Card sorting task. In the card sorting task, participants were asked to sit at a table in the same kitchen used for the tea making task and were given a stack of playing cards (Figure 1d and Figure 2c). The stack of cards consisted of two decks of cards, each with a different design on its back side. One had a common playing card back design, whereas the second deck had a Star Wars back design. Prior to arrival of the participant, the experimenter had shuffled to the stack of cards, placed the stack on the table inside the kitchen. Participants were instructed to sort the stack of cards into two decks, according to their back side theme. As in the other tasks we reminded participants that there was no time limit.

Data analysis

After extracting the raw data from the recording unit, these data were converted to files containing the horizontal and vertical gaze positions within the video image using a custom-built Perl script. To locate the start and end frames and samples for each task (the recording of the three tasks was performed in a single session, without stopping the eye tracker), the video files were visually inspected. For initial inspection of the data, we combined the gaze data with the video recordings using a custom-built Matlab script, showing a green dot where in the head mounted video image the gaze of the participant was located for each of the three tasks Figure 1e–g). We then filtered the data for participants for whom the gaze position was consistently outside the video image (and therefore recorded as missing data). These participants were excluded from the analysis (see the participants section above). Subsequent analysis involved computing the distribution, average and spread of the gaze position in the image for the three tasks. Next the minimal size of the ellipse covering an area of the image to contain a certain percentage of gaze points was determined. Finally, sequences of frames for which the gaze position was outside the center region, were examined to determine in what instances gaze positions were outside the central window. Statistics were computed using SPSS version 21 (Fand t-values, p-values, and partial eta square values) and JASP version 0.7.5.6 (Cohen’s d values and BF10 factors).

Results

Figure 3a provides 2D histograms of all the samples recorded in each of the three tasks (samples across all participants). The plots suggest that participants fixated mostly along the vertical midline of the video images, without any clear task influences.

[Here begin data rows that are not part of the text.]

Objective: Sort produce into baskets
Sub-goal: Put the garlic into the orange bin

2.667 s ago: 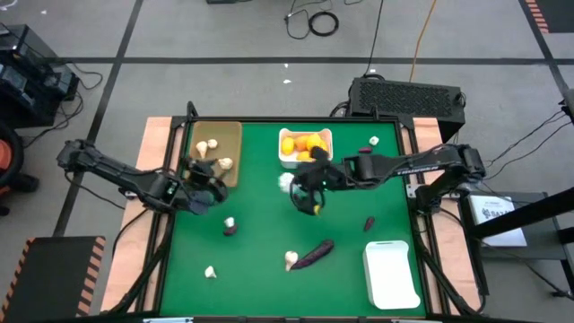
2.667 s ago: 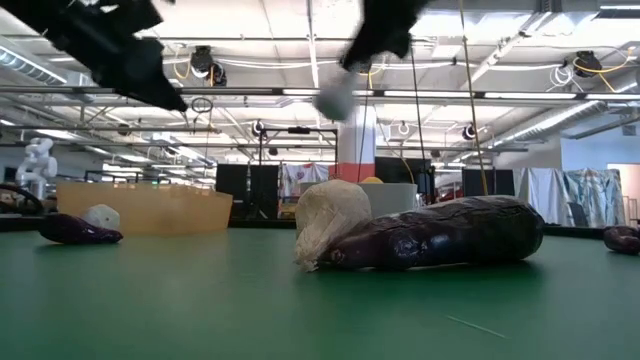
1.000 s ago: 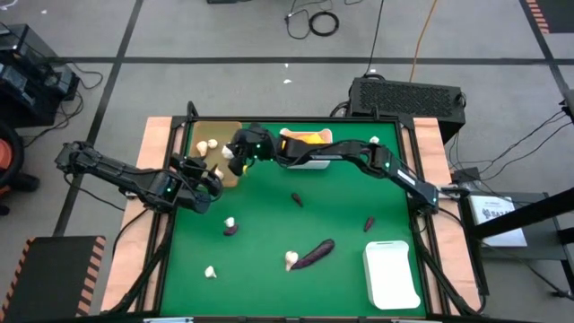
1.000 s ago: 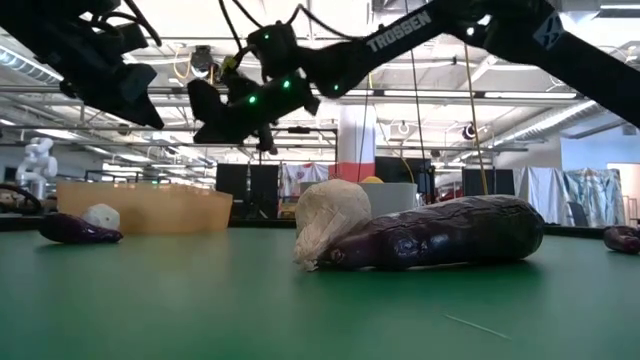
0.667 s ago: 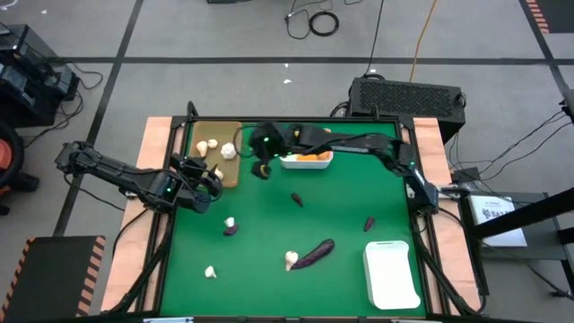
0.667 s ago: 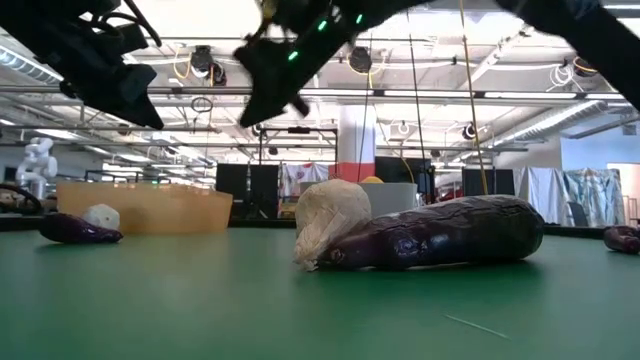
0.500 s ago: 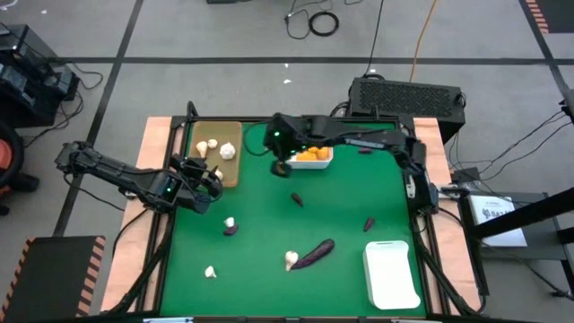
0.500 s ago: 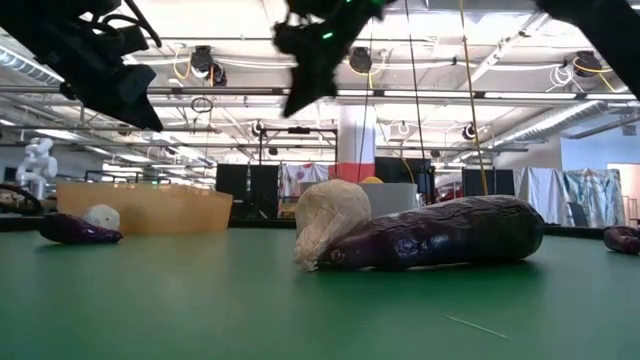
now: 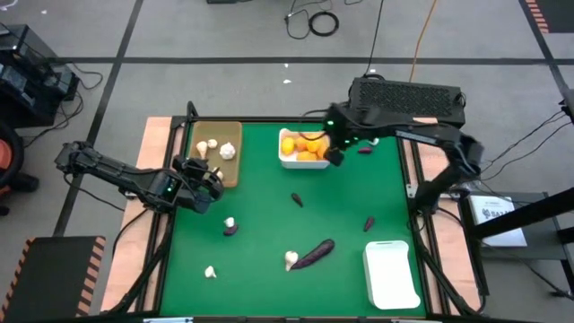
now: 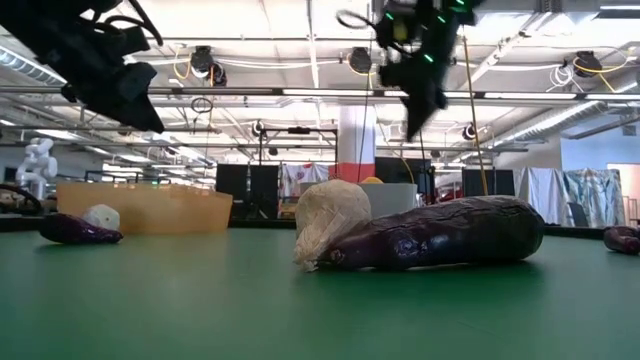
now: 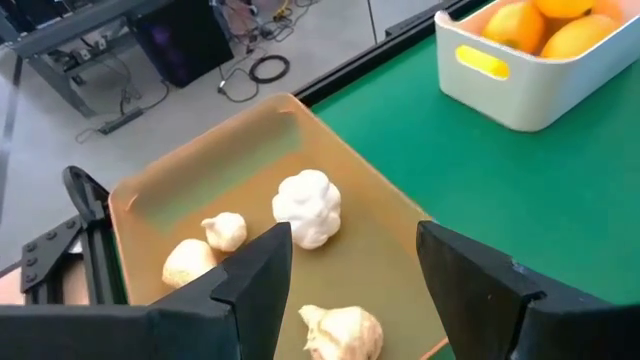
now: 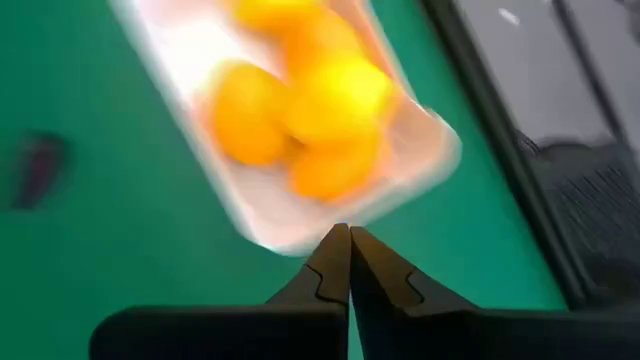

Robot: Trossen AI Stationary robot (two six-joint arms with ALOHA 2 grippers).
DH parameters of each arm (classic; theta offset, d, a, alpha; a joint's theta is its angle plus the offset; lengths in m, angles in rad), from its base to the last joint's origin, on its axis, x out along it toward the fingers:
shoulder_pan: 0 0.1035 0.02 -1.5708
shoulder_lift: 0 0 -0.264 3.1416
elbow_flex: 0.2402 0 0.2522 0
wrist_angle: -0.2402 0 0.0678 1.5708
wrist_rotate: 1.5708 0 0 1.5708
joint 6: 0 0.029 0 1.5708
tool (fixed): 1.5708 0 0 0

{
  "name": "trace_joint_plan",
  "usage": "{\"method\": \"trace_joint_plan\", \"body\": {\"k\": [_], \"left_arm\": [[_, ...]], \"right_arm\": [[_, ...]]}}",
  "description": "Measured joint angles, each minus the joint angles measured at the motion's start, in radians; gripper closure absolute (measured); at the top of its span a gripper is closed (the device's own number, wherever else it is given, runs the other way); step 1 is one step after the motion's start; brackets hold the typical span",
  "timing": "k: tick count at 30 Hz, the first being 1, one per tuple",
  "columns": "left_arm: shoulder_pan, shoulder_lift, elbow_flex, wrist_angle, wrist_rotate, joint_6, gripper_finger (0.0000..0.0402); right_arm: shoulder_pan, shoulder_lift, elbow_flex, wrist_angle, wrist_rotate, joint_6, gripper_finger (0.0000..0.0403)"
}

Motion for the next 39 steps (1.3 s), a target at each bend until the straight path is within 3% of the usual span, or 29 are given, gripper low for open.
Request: {"method": "trace_joint_plan", "body": {"k": [5, 8, 15, 18, 30, 39], "left_arm": [[0.000, 0.000, 0.000, 0.059, -0.016, 0.052, 0.0178], [0.000, 0.000, 0.000, 0.105, -0.018, 0.095, 0.0178], [0.000, 0.000, 0.000, 0.161, -0.021, 0.149, 0.0178], [0.000, 0.000, 0.000, 0.161, -0.021, 0.151, 0.0178], [0.000, 0.000, 0.000, 0.159, -0.021, 0.152, 0.0178], [0.000, 0.000, 0.000, 0.158, -0.020, 0.152, 0.0178]], "right_arm": [[-0.078, -0.127, -0.212, 0.040, 0.204, 0.141, 0.0403], [-0.127, -0.165, -0.280, 0.040, 0.258, 0.244, 0.0403], [-0.271, -0.169, -0.343, 0.040, 0.241, 0.381, 0.0384], [-0.312, -0.161, -0.376, 0.045, 0.183, 0.390, 0.0356], [-0.366, -0.162, -0.471, 0.235, 0.175, 0.383, 0.0238], [-0.396, -0.162, -0.564, 0.378, 0.179, 0.464, 0.0232]]}}
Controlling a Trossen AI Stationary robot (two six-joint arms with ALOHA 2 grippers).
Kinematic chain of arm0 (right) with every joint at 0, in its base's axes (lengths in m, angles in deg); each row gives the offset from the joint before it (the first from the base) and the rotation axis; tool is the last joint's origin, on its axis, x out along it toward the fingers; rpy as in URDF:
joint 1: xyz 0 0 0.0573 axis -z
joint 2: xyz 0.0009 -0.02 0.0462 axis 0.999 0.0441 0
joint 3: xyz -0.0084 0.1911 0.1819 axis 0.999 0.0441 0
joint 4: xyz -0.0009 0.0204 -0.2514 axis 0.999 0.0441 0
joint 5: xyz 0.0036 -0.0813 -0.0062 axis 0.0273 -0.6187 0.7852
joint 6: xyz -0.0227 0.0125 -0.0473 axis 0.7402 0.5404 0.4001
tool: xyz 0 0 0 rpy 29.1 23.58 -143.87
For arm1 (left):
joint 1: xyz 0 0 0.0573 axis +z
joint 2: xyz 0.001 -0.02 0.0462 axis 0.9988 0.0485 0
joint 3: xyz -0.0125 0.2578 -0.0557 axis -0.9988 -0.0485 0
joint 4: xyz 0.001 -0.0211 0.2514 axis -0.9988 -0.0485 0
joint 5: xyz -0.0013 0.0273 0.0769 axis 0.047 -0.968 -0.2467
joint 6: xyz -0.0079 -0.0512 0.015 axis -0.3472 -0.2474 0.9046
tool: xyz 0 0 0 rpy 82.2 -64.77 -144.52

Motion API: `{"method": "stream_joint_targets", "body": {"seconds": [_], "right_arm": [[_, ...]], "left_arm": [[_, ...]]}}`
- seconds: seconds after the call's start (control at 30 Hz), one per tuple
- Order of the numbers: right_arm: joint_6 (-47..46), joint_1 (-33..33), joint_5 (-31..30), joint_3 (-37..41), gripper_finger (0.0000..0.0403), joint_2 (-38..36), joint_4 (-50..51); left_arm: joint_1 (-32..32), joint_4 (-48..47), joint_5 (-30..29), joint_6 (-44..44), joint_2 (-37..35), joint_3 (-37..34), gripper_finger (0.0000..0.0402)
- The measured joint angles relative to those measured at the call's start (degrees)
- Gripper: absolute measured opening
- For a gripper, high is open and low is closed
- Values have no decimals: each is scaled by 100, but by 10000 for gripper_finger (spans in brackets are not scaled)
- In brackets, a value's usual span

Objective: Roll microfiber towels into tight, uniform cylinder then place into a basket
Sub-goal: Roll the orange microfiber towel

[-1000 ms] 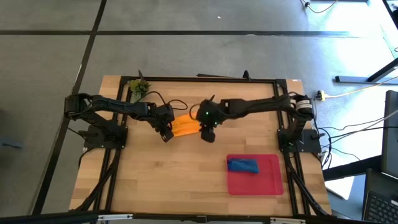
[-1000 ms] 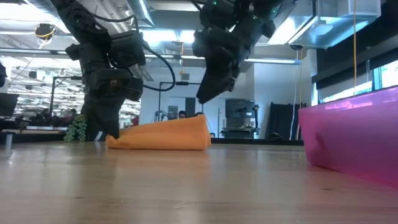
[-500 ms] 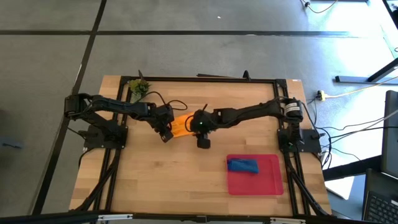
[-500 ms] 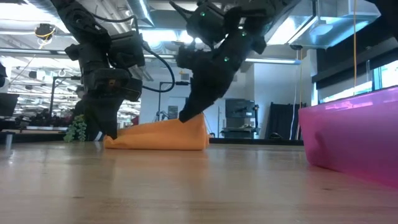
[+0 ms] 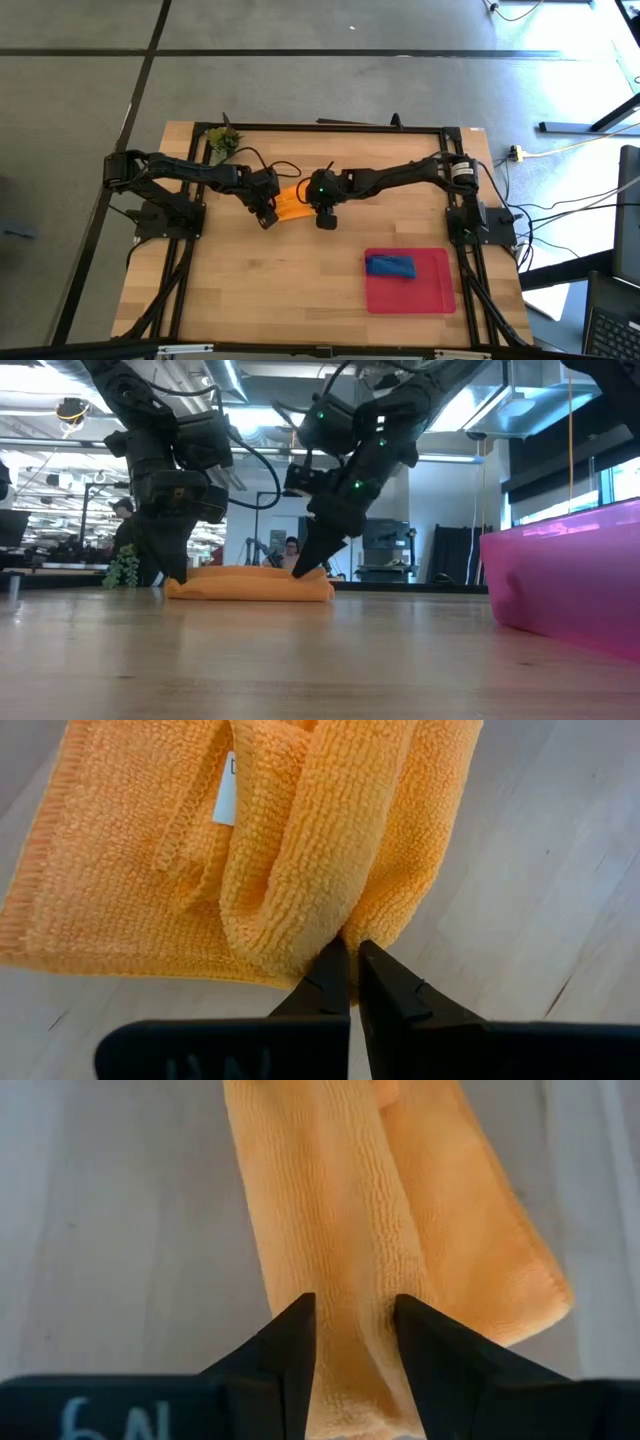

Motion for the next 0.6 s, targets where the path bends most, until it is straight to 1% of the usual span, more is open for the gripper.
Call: {"method": "stream_joint_targets", "body": {"seconds": [0.1,0.17,0.3,0.47,0.6], "right_arm": [[20,16,2,0,139,82,-15],[234,16,-35,0,139,91,0],[458,12,-464,-88,139,-28,133],[468,-55,-276,-380,139,-208,388],[722,-359,-236,-393,139,-248,431]], "left_arm": [[0,2,0,1,0,0,0],[0,2,0,-1,0,0,0],[0,1,0,0,0,0,0],[0,0,-2,2,1,0,0],[0,2,-33,10,0,-2,0]]}}
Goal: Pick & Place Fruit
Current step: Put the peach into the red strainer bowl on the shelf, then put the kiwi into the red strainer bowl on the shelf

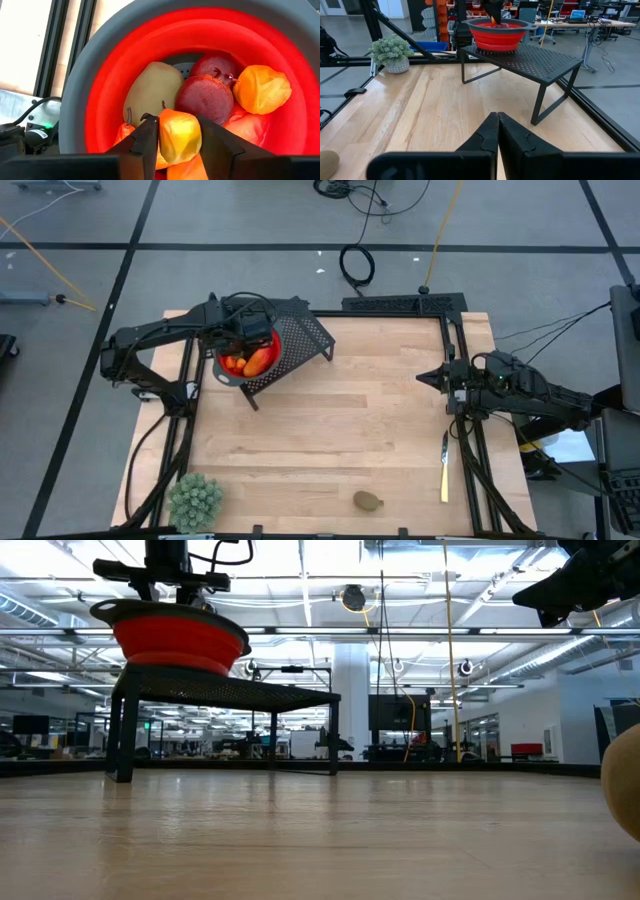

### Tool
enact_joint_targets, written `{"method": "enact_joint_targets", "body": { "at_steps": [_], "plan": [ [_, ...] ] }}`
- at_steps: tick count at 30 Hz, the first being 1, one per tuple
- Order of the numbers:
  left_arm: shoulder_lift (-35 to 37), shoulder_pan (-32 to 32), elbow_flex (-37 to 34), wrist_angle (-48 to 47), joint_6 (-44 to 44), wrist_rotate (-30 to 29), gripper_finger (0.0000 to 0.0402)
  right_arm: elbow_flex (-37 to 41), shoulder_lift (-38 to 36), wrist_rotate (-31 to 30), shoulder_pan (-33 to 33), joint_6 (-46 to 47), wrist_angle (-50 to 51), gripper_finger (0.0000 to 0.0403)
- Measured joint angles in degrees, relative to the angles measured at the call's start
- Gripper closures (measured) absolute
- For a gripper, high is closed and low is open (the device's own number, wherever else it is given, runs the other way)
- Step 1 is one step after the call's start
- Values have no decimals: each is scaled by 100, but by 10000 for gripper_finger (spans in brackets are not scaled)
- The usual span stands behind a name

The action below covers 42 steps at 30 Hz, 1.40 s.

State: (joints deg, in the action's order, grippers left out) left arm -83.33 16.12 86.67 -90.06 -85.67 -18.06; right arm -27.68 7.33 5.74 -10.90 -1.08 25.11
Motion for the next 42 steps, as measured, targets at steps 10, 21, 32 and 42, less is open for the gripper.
{"method": "enact_joint_targets", "body": {
  "at_steps": [10,21,32,42],
  "plan": [
    [0,0,2,2,255,0,220,0,0,0,0,0,-1,403],
    [122,-634,673,500,663,-482,256,0,2,2,-2,3,-47,403],
    [-40,-1738,673,1979,1167,-563,358,0,2,16,0,44,-59,403],
    [-494,-2581,673,4732,3067,-533,399,0,3,30,-2,42,-83,403]
  ]
}}
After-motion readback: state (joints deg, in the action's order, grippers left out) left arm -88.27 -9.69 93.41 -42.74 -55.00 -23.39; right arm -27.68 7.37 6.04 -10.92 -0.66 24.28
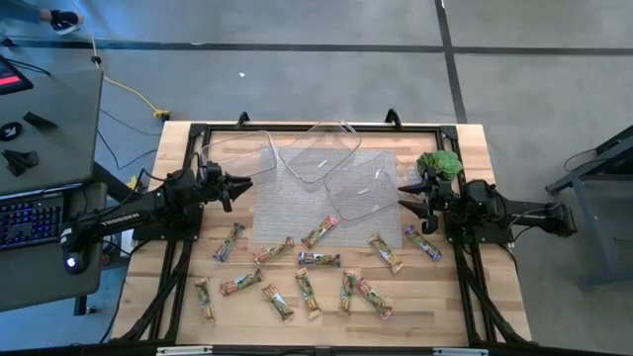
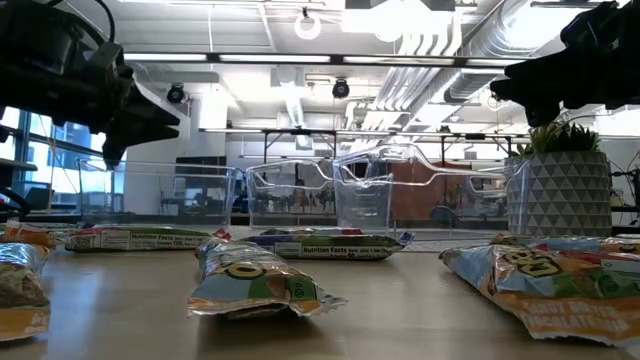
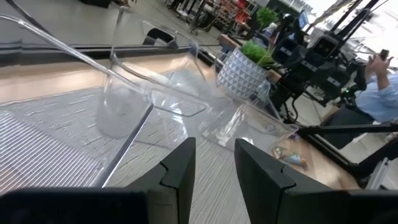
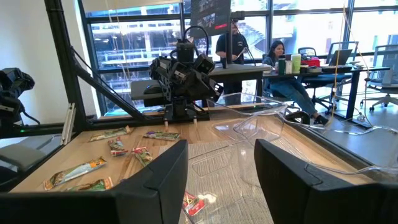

To study the distribution of individual participants, Figure 3b plots the gaze distribution of each of the participants in the form of an ellipse around their average gaze position, with separate horizontal and vertical radii equal to the standard deviation for that participant. Although many ellipses overlap, there is some variation in the position and size of the ellipses across participants.

To quantify the bias in gaze position and the variability in gaze position, Figure 4 plots the average gaze position and standard deviations of gaze position across tasks. The data plotted here were obtained by computing the average gaze location in the image for each participant separately, as well as the standard deviation of these locations, which were then averaged across participants. Gaze locations are shown as a percentage of the width and height of the video image. Repeated measures ANOVAs and BF10 factors (indicating the evidence in support of the alternative hypothesis against the null hypothesis) showed no effect of task on the horizontal gaze position (F(1.7,68.7) = 0.90, p = 0.39, ${\eta }_p^2$ = 0.022, BF10 = 0.164) and no effect of task on the vertical gaze position (F(2,82) = 1.71, p = 0.19, ${\eta }_p^2$ = 0.040, BF10 = 0.32). Likewise, no effect of task was found on the horizontal (F(2,82) = 0.81, p = 0.45, ${\eta }_p^2$ = 0.019, BF10 = 0.16) and vertical standard deviations (F(1.4,55.8) = 0.86, p = 0.39, ${\eta }_p^2$ = 0.020, BF10 = 0.17). Moreover, effect sizes were relatively small (all ${\eta }_p^2$ < 0.1).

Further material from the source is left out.